__Information supplied__
********************

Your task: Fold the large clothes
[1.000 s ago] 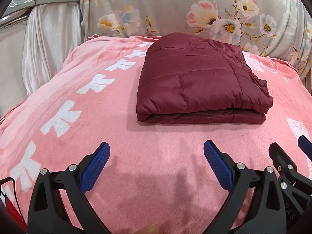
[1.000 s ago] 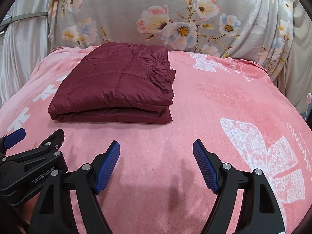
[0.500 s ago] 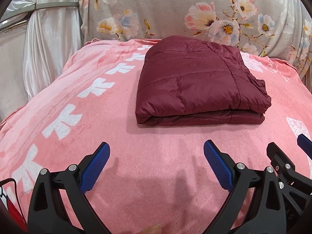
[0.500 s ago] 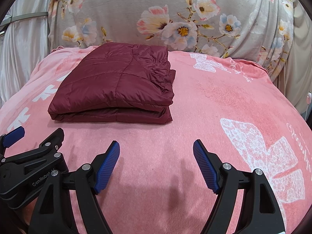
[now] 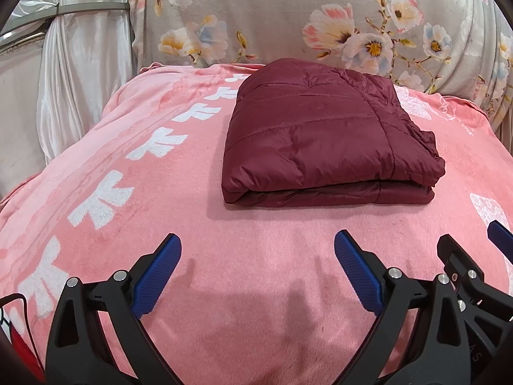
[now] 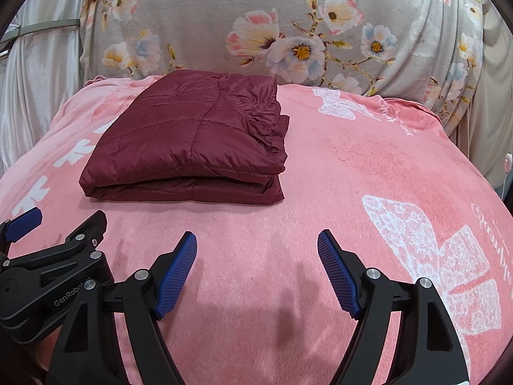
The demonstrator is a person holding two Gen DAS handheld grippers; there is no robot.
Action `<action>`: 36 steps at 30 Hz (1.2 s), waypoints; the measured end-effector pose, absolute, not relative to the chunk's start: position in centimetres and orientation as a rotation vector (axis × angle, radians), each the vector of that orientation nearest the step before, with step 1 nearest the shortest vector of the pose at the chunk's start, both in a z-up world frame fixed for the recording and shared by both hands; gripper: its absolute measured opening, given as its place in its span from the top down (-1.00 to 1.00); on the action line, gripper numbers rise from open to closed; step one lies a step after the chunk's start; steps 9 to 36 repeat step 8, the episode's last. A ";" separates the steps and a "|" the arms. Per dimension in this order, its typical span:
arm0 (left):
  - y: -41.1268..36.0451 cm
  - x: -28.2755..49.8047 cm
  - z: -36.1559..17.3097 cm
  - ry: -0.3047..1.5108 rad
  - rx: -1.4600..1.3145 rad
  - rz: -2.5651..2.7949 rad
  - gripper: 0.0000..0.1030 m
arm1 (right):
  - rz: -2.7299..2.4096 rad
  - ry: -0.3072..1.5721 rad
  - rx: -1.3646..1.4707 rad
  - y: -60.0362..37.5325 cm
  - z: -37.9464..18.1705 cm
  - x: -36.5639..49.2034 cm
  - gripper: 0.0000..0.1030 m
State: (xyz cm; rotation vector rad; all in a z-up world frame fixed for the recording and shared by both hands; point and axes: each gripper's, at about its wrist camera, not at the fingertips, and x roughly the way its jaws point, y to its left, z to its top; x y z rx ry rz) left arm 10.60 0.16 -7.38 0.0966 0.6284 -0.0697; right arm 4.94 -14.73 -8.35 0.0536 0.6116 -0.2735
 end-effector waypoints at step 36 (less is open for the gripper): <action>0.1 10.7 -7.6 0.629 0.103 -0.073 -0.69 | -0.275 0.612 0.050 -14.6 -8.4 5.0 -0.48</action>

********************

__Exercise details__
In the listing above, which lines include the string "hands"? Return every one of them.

__Response for this exercise__
Action `<action>`: 36 steps at 30 Hz (1.2 s), waypoints; the measured end-effector pose, absolute, not relative to the chunk's start: position in centimetres and orientation as a rotation vector (axis × angle, radians), each the vector of that orientation nearest the step before, with step 1 nearest the shortest vector of the pose at the chunk's start, both in a z-up world frame fixed for the recording and shared by both hands; gripper: its absolute measured opening, given as its place in its span from the top down (-1.00 to 1.00); on the action line, gripper numbers rise from open to closed; step one lies a step after the chunk's start; steps 9 to 36 repeat step 8, the episode's last. A ";" separates the steps and a "|" the arms. Per dimension in this order, its typical span:
State: (xyz cm; rotation vector rad; all in a z-up world frame fixed for the recording and shared by both hands; point and axes: each gripper's, at about its wrist camera, not at the fingertips, and x roughly the way its jaws point, y to its left, z to its top; x y z rx ry rz) left arm 10.60 0.16 -7.38 0.0966 0.6284 -0.0697; right arm 4.94 -14.73 -8.35 0.0536 0.6116 -0.2735

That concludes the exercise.